Abstract
Corneal biomechanical properties reflect the capacity of the cornea to respond to applied mechanical forces. They are an increasingly important domain in ocular pathology, correlated to the diagnosis and evolution of eye diseases such as refractive errors, glaucoma or corneal ectasias. Refractive errors constitute a significant etiology of decreased vision worldwide, with a particular impact in children. Myopic eyes significantly differ from emmetropic eyes in terms of morphology and biomechanics, with differences being reported in both adults and children.

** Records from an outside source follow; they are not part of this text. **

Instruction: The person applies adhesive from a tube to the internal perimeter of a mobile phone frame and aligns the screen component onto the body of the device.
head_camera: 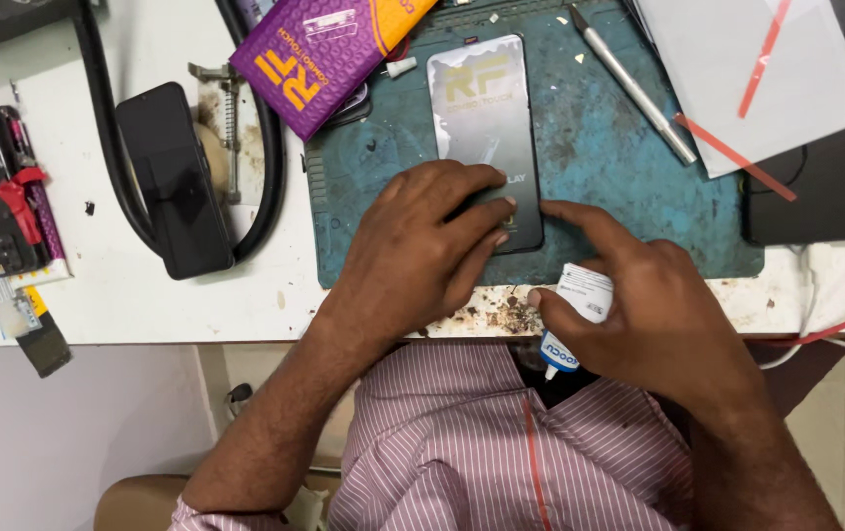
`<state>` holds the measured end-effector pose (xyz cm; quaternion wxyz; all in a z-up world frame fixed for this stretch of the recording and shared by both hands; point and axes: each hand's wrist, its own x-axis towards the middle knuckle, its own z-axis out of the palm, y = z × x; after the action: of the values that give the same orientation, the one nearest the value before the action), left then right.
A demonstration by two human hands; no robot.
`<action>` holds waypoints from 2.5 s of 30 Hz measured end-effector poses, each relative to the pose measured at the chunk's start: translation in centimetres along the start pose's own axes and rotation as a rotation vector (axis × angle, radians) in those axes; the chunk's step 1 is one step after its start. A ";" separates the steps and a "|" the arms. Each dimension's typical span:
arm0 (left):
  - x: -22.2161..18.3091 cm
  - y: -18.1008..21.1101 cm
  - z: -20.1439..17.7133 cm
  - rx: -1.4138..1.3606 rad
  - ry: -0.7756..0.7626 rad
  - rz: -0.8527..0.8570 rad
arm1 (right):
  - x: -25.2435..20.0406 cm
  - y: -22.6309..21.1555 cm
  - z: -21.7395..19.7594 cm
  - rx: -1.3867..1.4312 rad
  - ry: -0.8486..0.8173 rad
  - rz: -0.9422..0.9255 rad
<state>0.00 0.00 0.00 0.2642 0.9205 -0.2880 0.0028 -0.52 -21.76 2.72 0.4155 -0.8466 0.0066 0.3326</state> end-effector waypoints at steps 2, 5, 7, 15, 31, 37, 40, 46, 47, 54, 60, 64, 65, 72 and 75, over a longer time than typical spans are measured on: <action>0.1 -0.1 0.0 0.006 0.002 0.007 | 0.2 -0.1 0.0 -0.007 -0.012 0.009; 0.2 -0.1 -0.2 0.006 -0.007 0.009 | 0.4 0.6 0.2 -0.025 -0.026 -0.003; 0.3 0.0 -0.3 0.002 -0.008 0.002 | 0.3 1.4 0.6 0.003 0.051 -0.198; 0.2 0.1 -0.1 0.010 0.009 0.007 | -1.0 2.6 1.6 -0.064 0.209 -0.459; 0.8 1.0 -0.5 0.005 0.014 -0.019 | 0.4 4.1 -0.6 0.179 0.035 -0.248; 1.1 1.3 -0.7 0.015 0.004 -0.025 | 1.6 2.8 -1.2 0.073 -0.038 -0.319; 1.2 1.3 -0.7 0.010 -0.002 -0.033 | 1.8 2.6 -1.3 0.066 -0.070 -0.322; 1.2 1.4 -0.8 0.003 -0.010 -0.037 | 1.7 0.7 -2.0 -0.022 -0.177 -0.044; 1.2 1.4 -0.8 0.006 -0.010 -0.037 | 1.6 0.6 -2.0 -0.034 -0.186 -0.030; 1.1 1.5 -0.6 0.020 -0.005 -0.045 | 0.8 1.6 -1.6 -0.050 -0.201 -0.072; 1.2 1.6 -0.8 0.033 -0.016 -0.037 | 0.0 3.1 -2.1 -0.096 -0.307 -0.072; 1.4 1.2 -1.3 0.004 -0.046 -0.056 | -0.1 5.9 -1.8 0.253 -0.054 -0.240; 1.5 0.9 -1.5 -0.020 -0.063 -0.060 | -0.2 6.7 -1.3 0.428 0.043 -0.286; 3.6 -2.8 -3.7 -0.008 0.008 -0.034 | -2.0 8.2 2.6 1.437 0.325 -0.319; 4.9 -4.3 -3.9 0.126 0.068 0.063 | -2.2 6.9 4.7 1.600 0.344 -0.335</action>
<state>6.99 2.31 2.02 0.2152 0.9251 -0.3069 0.0604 -6.84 -23.50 -2.85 0.9284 -0.3247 0.1784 0.0273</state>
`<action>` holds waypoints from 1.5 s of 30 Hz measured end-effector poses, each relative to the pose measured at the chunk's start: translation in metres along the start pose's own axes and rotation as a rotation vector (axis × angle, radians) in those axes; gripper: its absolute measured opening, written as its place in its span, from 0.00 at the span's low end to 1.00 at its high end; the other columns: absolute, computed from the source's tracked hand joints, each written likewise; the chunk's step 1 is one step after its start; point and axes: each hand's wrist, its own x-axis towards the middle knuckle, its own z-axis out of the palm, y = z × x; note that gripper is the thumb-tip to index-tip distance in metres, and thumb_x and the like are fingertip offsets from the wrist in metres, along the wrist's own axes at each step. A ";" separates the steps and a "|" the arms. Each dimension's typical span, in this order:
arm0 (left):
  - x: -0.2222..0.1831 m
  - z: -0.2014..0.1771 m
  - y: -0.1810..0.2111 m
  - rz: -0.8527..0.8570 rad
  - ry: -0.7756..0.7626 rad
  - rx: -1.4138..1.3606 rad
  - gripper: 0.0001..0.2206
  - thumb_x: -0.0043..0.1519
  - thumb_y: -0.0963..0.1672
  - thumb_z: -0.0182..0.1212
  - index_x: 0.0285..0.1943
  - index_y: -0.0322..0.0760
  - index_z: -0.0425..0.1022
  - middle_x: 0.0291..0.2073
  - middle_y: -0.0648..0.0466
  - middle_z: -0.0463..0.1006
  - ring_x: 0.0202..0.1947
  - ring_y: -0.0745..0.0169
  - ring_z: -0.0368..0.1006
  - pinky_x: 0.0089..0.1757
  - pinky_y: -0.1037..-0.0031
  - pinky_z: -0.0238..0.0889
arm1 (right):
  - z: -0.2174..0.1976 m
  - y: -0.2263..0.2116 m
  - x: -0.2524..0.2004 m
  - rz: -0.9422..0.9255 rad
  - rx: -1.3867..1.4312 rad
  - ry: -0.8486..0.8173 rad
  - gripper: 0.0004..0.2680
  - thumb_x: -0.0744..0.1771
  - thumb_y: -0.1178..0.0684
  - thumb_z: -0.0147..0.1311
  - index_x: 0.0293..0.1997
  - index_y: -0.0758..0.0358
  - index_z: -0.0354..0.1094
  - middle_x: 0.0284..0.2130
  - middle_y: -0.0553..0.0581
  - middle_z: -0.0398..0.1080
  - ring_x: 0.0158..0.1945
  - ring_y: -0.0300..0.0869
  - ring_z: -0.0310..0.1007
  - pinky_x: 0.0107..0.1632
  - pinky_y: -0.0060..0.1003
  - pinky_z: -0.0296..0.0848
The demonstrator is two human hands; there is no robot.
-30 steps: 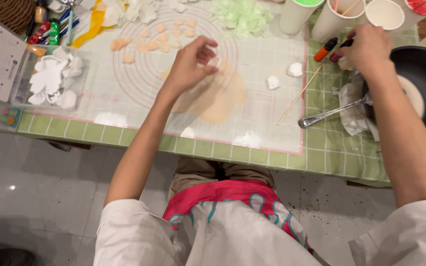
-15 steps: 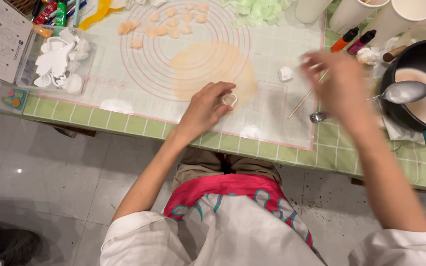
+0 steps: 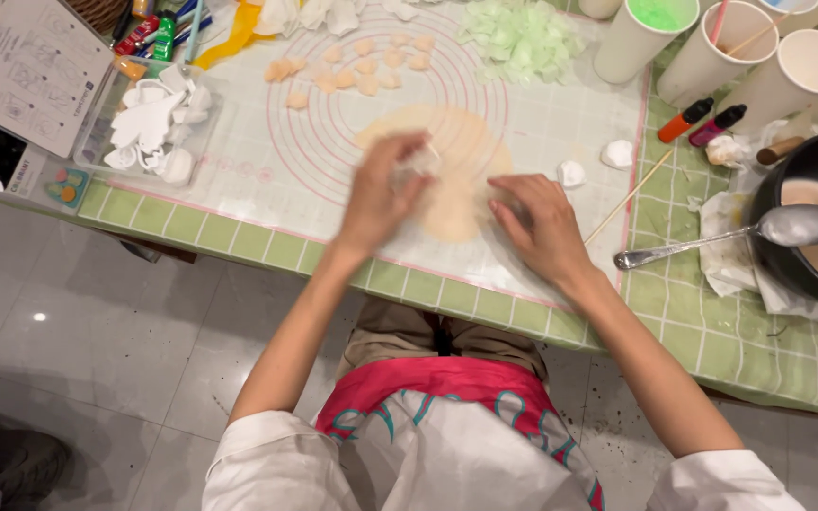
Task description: Using a heart-shaped cutter to create shapes from a thin sheet of wax on a crafting mat.
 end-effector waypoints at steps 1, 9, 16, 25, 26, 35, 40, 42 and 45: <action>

In the latter, corneal hysteresis (CH) and the corneal resistance factor (CRF) are significantly lower in myopic individuals, and both biomechanical parameters correlate with the central corneal thickness and axial length.
Glaucoma is a progressive optic neuropathy that leads to thinning of the nerve fiber layer and specific visual field loss, in which intraocular pressure (IOP) is an important risk factor. There is an inverse correlation between IOP and CH – a low hysteresis is associated with a high IOP. Furthermore, CH is on average lower in primary open angle glaucoma (POAG) compared to ocular hypertension (OHT) for the same IOP. Significant correlations between CH and the thickness of the ganglion cell layer (GCL) and retinal nerve fiber layer (RNFL), in both POAG and OHT, have been described. Keratoconus is the most frequent corneal ectasia, which leads to a progressive thinning and protruding of the cornea. Biomechanical parameters are severely affected in keratoconus – usually, both CH and CRF are lower compared to normal eyes.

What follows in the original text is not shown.